Mistake #2: Accomplish the smallest task first
Because I didn’t know where to start, I used to try to accomplish the smallest tasks first to get a bit of success under my belt to propel me into the day. I did this for years and I found it worked for motivation but did not work in the end for productivity because I was not focusing on the most important tasks of the day. I wasn’t focusing on those to-do’s that took a lot of time and thought but were not urgent so it was easy to push them off onto the next day’s list. You know this is a problem when you’re pushing the same tasks forward for months.

Mistake #3: Not assigning the time for each task
Chugging along, I’d get to the end of my day and have lots of tasks to move to the next day. This didn’t bother me on days I had lots of checkmarks but on other days I would find that I was so often setting myself up for failure because I didn’t assign a specific time to accomplish each task. I didn’t realize how unrealistic it was to accomplish everything on my list because more often than not, there were more tasks on my list than there were hours in the day.

Here is how I supercharged my to-do list and got more things done in less time:
Supercharge Solution #1:  Created Spheres of responsibilities
Before writing any tasks on my list, I started with the four spheres of my life which are church sphere, blog sphere, self care sphere and household sphere. Yours might be work sphere, kids sphere, home sphere or volunteer sphere, wife sphere, self sphere. It’s important to customize your own according to the different areas of your life that you need to focus on.

Next, I wrote down the tasks I needed to do that day for each sphere until I couldn’t think of any more. This gave a certain structure to my day and mattered a lot when it came to my time management Supercharge solution #3.

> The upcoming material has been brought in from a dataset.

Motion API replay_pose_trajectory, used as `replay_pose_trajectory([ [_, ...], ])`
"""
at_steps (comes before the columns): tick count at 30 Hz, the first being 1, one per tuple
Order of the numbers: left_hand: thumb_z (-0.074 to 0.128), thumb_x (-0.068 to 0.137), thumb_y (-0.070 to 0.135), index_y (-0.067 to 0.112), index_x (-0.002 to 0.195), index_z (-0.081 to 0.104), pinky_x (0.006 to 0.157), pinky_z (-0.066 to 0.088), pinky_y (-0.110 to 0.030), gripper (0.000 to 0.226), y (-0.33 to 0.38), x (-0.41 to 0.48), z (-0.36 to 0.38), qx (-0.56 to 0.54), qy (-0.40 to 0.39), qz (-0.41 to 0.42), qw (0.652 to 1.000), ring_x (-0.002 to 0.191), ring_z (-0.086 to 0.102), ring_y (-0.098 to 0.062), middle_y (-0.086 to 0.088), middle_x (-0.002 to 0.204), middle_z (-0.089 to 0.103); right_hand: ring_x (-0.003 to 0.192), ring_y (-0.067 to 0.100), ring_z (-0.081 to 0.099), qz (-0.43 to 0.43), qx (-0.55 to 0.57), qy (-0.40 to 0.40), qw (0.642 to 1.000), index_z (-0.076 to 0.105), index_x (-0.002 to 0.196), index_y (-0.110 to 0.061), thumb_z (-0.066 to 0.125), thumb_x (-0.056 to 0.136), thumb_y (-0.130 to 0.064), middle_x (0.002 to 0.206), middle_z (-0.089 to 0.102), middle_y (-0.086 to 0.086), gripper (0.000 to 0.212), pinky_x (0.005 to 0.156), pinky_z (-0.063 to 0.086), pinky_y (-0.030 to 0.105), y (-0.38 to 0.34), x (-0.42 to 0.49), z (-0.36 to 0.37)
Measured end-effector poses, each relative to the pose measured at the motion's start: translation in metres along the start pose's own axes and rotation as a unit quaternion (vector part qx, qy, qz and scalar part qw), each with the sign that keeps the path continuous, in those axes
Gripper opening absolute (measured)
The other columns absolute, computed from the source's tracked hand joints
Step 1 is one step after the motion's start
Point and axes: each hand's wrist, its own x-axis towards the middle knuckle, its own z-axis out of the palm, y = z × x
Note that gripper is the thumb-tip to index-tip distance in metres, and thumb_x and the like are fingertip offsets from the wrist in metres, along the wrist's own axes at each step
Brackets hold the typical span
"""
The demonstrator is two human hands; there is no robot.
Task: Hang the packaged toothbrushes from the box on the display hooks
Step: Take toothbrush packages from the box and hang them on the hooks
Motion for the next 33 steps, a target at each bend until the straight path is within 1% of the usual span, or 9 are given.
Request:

Supercharge Solution #2: Chose the Most important tasks first
As I scanned my list of tasks, I noticed there were some things I really needed to do that day but didn’t really want to do because they took too much time or too much energy or were just plain hard.  They were important but my feelings toward them made me want to leave them on the list as long as possible.   I decided which tasks on my list were truly important to me and of those prioritized the hardest ones first. This solved the problem of procrastinating tasks into oblivion.

Supercharge Solution #3: Assigned a time slot for each task on the list
I reviewed my list of to-do’s, starting with the most important tasks and asked myself the question “when can I actually accomplish this task today?”.  Then I assigned a time slot for a realistic time that day I could do it. For instance, I knew I’d need to pick up my son at 3:30 so I’d schedule to blog for 90 minutes from 1:30-3:00, when I knew the house would be quiet.

It’s even better if you can put the tasks directly into your calendar but I enjoy the handwriting process of a notebook and pen, so I add the tasks to my digital calendar later or not, depending on the day. The important thing is just to assign the time.  The beauty of assigning a time for each one is that you know at the beginning of your day exactly what you will NOT be able to get to instead of having to wait until the end of the day to discover it.  You can automatically move those tasks to the next day. You’ve already maximized your day by removing the problem of overwhelm that stops so many of us from accomplishing anything.

Why it Matters

At first glance, it may not seem like such a valiant thing to supercharge your to-do list but implementing this process didn’t just make me more productive, it made me more mindful of the time I had.  Our lives are built one day at a time.  This process showed me exactly how much time I was spending or not spending each day with the ones I loved most. Knowing that allowed me to calendar the time necessary to strengthen my relationships and focus my time on the things that will build my life.

As you work to maximize your time, remember that aside from accomplishing tasks, you are working toward freeing up the finite amount of time you have to focus more on the ones you love.  This is one of the keys to abundant living.